The current article was designed to assess the role of chitosan nanoparticles (CNPs) in the management of hepatic injury induced by the hepatocarcinogen 2-nitropropane (2-NP). Rats were divided into three groups. The first group served as a control, the second group was injected with 2-NP, while the third group was treated with CNPs 1 h before 2-NP injection every other day for 4 weeks. The 2-NP injection upregulated serum AST and ALT activities, as well as hepatic TNF- α, IL-6, and MDA levels and the expression of vascular endothelial growth factor (VEGF) and caspase-3, whereas GSH contents and SOD activity were decreased. Immunohistochemistry investigations revealed that the hepatic protein expression of collagen I, inducible nitric oxide synthetase, proliferating cell nuclear antigen, cluster of differentiation, and p53 were upregulated. hematoxylin and eosin (H&E) and Masson’s trichrome stains supported the previous parameters, and CNPs ameliorated most of the previous biochemical parameters. CNPs achieved promising results in the limitation of 2-NP hepatotoxicity.

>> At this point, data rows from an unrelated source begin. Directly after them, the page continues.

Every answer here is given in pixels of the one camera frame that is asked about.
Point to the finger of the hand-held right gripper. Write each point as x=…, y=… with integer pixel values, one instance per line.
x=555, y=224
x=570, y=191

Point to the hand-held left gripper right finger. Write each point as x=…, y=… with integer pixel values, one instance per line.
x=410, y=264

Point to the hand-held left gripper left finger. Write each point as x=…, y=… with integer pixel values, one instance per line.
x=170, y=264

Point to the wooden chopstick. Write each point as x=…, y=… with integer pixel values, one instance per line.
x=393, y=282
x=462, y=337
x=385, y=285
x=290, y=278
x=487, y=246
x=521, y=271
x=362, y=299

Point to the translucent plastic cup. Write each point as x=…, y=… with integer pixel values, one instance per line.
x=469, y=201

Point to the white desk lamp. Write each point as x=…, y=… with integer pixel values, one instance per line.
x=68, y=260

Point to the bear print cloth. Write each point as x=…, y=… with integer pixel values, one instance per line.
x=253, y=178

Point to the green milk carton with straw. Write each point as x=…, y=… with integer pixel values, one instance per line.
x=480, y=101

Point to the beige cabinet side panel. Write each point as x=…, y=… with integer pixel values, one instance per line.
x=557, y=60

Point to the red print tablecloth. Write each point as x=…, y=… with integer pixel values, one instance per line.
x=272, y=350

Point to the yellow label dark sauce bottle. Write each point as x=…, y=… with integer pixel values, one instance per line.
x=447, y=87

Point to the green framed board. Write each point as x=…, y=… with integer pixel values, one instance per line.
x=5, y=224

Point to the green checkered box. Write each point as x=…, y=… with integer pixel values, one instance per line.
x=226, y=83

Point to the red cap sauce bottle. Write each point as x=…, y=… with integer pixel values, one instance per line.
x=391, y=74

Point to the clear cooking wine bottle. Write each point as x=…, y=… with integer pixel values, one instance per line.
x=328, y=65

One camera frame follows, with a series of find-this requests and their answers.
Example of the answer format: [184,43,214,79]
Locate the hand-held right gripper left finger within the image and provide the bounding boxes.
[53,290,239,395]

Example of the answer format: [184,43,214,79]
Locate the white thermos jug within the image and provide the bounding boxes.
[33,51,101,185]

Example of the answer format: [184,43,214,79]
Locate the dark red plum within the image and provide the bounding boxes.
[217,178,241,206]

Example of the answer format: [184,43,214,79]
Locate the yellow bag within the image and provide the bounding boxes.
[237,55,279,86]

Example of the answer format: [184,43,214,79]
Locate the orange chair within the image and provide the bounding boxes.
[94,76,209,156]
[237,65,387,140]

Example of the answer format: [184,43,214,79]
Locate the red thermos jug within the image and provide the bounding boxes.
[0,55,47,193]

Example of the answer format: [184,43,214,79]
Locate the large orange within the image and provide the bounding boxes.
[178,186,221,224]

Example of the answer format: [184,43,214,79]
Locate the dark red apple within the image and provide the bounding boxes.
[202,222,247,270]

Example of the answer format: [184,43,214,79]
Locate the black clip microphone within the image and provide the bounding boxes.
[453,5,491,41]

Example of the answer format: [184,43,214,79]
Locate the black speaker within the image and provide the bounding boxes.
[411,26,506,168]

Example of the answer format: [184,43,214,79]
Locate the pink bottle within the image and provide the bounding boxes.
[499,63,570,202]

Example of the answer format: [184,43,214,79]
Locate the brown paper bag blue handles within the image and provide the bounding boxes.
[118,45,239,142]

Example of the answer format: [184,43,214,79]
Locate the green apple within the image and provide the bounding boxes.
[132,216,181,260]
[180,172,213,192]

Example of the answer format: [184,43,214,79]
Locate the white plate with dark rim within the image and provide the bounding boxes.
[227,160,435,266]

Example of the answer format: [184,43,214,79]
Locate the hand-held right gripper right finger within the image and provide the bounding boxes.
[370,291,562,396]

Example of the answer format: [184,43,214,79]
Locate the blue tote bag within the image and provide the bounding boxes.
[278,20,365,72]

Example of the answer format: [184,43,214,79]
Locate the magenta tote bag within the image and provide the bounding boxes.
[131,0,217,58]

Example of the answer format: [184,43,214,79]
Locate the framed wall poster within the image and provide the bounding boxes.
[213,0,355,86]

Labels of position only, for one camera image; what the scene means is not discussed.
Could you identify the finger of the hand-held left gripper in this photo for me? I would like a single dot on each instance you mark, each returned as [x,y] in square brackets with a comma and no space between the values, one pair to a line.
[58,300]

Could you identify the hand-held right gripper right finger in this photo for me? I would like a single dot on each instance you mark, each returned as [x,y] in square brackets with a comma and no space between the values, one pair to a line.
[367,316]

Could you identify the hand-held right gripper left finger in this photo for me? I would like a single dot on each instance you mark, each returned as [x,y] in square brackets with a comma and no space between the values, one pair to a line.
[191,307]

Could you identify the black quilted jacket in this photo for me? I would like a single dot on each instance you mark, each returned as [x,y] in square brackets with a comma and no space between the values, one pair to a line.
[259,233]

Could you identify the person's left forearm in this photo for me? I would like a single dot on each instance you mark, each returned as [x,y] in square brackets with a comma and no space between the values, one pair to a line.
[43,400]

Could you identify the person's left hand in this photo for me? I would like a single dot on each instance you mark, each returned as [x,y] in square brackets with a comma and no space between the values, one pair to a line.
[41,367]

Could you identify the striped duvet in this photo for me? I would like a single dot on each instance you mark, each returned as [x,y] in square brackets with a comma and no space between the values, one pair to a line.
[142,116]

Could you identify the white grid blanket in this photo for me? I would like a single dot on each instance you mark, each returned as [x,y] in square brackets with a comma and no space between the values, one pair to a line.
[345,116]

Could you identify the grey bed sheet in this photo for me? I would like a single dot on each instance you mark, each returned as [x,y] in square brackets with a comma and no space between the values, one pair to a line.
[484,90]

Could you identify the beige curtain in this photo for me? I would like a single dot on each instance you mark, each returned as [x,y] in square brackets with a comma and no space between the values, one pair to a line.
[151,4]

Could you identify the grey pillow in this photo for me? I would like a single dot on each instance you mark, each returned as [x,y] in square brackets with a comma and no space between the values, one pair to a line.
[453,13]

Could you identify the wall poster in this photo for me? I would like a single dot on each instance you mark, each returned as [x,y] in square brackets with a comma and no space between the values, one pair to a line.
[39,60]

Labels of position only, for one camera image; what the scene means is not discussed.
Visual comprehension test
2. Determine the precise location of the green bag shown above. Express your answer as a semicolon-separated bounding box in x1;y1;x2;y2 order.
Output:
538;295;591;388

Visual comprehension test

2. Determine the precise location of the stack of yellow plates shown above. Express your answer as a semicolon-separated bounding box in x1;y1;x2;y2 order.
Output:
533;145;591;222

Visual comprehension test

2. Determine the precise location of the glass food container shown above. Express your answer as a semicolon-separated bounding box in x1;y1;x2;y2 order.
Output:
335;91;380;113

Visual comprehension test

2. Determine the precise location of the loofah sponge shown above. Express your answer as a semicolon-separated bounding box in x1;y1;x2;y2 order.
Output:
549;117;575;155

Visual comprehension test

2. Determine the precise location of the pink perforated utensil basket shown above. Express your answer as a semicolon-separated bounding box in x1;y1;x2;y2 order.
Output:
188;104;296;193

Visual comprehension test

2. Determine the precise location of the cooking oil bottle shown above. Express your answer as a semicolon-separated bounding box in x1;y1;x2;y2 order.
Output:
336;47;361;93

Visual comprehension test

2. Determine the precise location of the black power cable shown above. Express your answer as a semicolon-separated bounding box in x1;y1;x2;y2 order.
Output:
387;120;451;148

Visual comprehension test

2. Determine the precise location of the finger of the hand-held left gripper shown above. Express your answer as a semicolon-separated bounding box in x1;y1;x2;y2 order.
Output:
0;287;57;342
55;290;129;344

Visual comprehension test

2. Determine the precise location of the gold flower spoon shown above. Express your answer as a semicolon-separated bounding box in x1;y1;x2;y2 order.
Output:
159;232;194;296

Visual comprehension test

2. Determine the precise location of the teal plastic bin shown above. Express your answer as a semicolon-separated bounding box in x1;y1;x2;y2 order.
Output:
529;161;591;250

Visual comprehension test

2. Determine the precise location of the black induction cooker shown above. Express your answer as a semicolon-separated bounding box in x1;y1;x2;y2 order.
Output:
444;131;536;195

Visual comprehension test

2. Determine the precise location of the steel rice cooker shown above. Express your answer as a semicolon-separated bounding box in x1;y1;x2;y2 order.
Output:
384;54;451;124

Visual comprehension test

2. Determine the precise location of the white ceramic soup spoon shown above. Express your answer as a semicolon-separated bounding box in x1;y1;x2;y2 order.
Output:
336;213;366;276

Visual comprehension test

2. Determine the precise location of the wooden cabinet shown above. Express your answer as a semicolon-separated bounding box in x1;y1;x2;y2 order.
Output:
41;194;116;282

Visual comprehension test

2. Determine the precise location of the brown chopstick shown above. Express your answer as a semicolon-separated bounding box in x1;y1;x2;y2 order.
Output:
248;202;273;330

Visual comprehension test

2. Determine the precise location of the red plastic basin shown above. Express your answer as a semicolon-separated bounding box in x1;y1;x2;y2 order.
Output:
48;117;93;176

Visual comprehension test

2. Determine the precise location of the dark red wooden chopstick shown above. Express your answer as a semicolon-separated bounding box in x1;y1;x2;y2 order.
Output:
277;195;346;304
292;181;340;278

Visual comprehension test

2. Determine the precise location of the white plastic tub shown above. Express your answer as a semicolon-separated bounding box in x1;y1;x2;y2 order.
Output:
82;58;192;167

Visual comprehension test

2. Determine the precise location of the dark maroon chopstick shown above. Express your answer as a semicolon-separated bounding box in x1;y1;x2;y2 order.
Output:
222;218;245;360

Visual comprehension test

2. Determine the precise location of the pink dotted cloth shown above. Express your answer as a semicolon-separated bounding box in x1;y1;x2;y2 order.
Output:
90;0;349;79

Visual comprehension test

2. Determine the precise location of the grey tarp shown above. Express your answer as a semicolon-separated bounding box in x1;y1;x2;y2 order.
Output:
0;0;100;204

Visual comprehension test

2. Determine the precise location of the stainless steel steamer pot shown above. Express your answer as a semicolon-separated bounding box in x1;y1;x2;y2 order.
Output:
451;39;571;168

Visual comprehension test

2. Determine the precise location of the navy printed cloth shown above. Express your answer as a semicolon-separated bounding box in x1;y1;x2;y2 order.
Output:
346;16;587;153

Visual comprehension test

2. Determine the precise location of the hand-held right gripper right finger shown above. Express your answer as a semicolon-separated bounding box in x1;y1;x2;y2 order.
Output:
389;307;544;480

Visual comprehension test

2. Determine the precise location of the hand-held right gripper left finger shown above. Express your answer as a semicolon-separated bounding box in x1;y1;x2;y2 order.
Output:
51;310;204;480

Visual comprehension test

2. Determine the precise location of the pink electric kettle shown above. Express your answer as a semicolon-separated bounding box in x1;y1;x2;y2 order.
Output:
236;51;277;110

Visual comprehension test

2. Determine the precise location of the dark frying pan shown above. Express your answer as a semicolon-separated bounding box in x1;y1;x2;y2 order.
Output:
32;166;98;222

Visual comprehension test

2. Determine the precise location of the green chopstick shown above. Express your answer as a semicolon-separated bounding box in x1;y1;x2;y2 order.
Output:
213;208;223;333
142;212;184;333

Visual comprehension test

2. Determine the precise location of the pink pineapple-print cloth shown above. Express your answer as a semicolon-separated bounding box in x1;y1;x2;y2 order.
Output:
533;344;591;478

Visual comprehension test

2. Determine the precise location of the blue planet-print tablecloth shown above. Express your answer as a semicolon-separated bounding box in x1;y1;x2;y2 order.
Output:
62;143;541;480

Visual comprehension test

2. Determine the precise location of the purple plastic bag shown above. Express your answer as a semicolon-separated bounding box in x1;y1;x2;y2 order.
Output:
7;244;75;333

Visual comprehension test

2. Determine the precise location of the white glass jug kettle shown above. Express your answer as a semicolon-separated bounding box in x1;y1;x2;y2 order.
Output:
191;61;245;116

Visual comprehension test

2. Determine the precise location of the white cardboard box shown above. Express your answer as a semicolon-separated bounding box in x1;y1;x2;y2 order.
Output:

本文旨在评估壳聚糖纳米颗粒 (CNP) 在治疗肝癌物质 2-硝基丙烷 (2-NP) 引起的肝损伤中的作用。将大鼠分为三组。第一组作为对照，第二组注射2-NP，第三组在2-NP注射前1小时注射CNP，每隔一天注射一次，持续4周。2-NP注射液上调血清AST和ALT活性，以及​​肝脏TNF-α、IL-6和MDA水平以及血管内皮生长因子（VEGF）和caspase-3的表达，而GSH含量和SOD活性则上调。减少了。免疫组织化学研究显示，I 型胶原蛋白、诱导型一氧化氮合成酶、增殖细胞核抗原、分化簇和 p53 的肝蛋白表达上调。苏木精和伊红 (H&E) 和 Masson 三色染色支持之前的参数，CNP 改善了之前的大部分生化参数。CNPs 在限制 2-NP 肝毒性方面取得了有希望的结果。